Saudade

Tenho uma lembrança bem viva na memória sobre percepções de vida aonde o pano de fundo foi o oceano. Estar isolado do mundo me fez pensar em coisas que são despercebidas em terra firme. Lá no Atlântico deu para diferenciar solidão de saudade, do jeito que diz Amir Klink: Solidão é não ter ninguém para lembrar e saudade é lembrar de alguém que está distante (ou quase isso ele disse). É verdade, é assim mesmo.

Refleti sobre isso em uma faina a noite. Dizem os religiosos que o jejum liberta o espirito, meu espirito estava mais que liberto... As ondas jogavam o NOc Antares (H40) e o enjoo não me permitia comer como de costume, meu corpo estava fraco e ainda tinha a saudade das coisas que deixei em terra, tudo isso parecia ter me dado uma percepção a mais da vida, tal qual um cego que valoriza mais o som, o cheiros, os sentidos que ainda existem, em detrimento a visão perdida.

No final da faina todos se recolheram menos eu que fiquei na poupa devidamente atracado com o cabo de segurança. Como eu estava com enjoo tive uma imensa repulsa a minha cabine e estar na polpa com toda aquela liberdade era mais agradável. Eu observa os peixes voadores prateados que na verdade davam pulos de mais de 20 metros e enquanto isso passava um animalzinho estranho rosado, uma caravela e as luzes da polpa foram desligadas. Em fim escuridão.

Uma onda me acertou de cheio e deixou na minha perna um punhado de grãos de sal. Segurei o grãos com a mão e imaginei um deles como sendo o mundo em minhas mãos, nisso o vento tentava limpar o céu e eu vi um objeto reluzente, aumentando seu brilho, em minha direção. Sabe quando você vê uma cena de abdução no cinema ? Foi assim que me senti.

Aquele ponto brilhante deixou de crescer mas descreveu um uma trajetória intrigante, circulava o barco e tive a sensação de estar sendo observado a centenas de metros por aquele objeto brilhoso. Ora estava na direção da popa, fazia um giro e estava na direção da proa. Eu estava só, não tinha testemunha que pudesse compartilhar a mesma emoção.

Perplexidade, medo, curiosidade... Me levantei, não tinha como correr e nem para quem gritar, todos estavam dentro do navio e o vento e o barulho das ondas fariam minha voz desaparecer se eu tentasse chamar alguém. A medida que as nuvens se dissipavam ia percebendo que um véu se abria em minha frente, aquele brilho passou a ser acompanhado por outros pontos reluzentes que tomavam formas geométricas já conhecidas.
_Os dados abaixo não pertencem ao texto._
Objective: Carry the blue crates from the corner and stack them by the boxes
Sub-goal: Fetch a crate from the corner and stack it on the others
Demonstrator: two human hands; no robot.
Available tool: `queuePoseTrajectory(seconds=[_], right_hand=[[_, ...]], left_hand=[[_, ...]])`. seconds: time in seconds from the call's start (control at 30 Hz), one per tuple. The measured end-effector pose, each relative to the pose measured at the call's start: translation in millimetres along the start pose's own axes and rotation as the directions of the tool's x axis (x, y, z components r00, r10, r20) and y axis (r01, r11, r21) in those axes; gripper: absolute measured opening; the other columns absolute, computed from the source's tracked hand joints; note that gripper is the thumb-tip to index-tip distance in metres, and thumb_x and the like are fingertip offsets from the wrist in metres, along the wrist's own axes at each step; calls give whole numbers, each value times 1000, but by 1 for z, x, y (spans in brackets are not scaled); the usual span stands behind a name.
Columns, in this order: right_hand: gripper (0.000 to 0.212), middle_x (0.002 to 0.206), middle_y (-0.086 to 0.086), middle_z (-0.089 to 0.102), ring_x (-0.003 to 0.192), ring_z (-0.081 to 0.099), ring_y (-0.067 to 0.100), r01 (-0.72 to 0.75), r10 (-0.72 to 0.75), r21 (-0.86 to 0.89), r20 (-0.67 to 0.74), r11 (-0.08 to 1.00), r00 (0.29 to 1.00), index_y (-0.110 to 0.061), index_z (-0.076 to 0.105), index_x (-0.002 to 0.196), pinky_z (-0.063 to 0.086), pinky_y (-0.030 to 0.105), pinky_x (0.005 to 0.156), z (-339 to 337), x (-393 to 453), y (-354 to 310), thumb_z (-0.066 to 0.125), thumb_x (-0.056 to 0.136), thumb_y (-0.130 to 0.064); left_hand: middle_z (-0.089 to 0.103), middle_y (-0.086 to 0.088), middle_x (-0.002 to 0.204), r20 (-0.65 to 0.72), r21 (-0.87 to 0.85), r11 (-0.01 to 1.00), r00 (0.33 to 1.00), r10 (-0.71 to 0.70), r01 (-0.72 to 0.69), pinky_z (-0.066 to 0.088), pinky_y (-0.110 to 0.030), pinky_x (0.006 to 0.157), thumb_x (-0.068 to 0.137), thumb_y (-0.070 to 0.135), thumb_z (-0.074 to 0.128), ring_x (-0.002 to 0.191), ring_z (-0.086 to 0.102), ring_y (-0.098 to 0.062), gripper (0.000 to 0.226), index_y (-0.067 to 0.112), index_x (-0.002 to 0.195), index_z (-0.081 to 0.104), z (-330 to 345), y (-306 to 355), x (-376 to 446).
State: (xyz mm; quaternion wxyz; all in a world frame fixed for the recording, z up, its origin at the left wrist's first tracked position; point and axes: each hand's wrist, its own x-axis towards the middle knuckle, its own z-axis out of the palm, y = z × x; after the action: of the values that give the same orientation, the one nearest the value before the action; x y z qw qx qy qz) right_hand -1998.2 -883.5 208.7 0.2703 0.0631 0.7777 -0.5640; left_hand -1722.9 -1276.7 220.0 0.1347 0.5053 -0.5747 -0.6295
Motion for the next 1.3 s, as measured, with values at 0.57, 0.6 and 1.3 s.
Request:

Curioso o que a fraqueza física e a saudade pode fazer, possibilita a interpretação precipitada daquilo que te cerca. Essas condições ambrem a tua alma para risos ou para lágrimas, no caso vi o que queria ver e me senti especial ao imaginar que poderia ser abduzido.

Esses pontos brilhante, geometricamente conectados eram estrelas no céu, tomando forma de constelações e regiões de poeira cósmica como nunca vi antes no continente. Vi o brilho das estrelas longe da luzes das cidades e o esplendoroso braço da via-láctea.

... Mas não estou aqui para falar de geologia.

Esse momento, olhando para as estrelas, voltei a me sentir especial mais uma vez pois interpretei que as estrelas poderiam significar as pessoas que deixei em terra e as mais brilhantes as pessoas que realente amo e para quem devo voltar. O corpo ainda estava franco mas me senti renovado em minhas emoções pois sabia que parte do que eu sentia não tinha nada ver com solidão, era saudade mesmo.

Nesse momento entendi o que Amir Klink quiz dizer.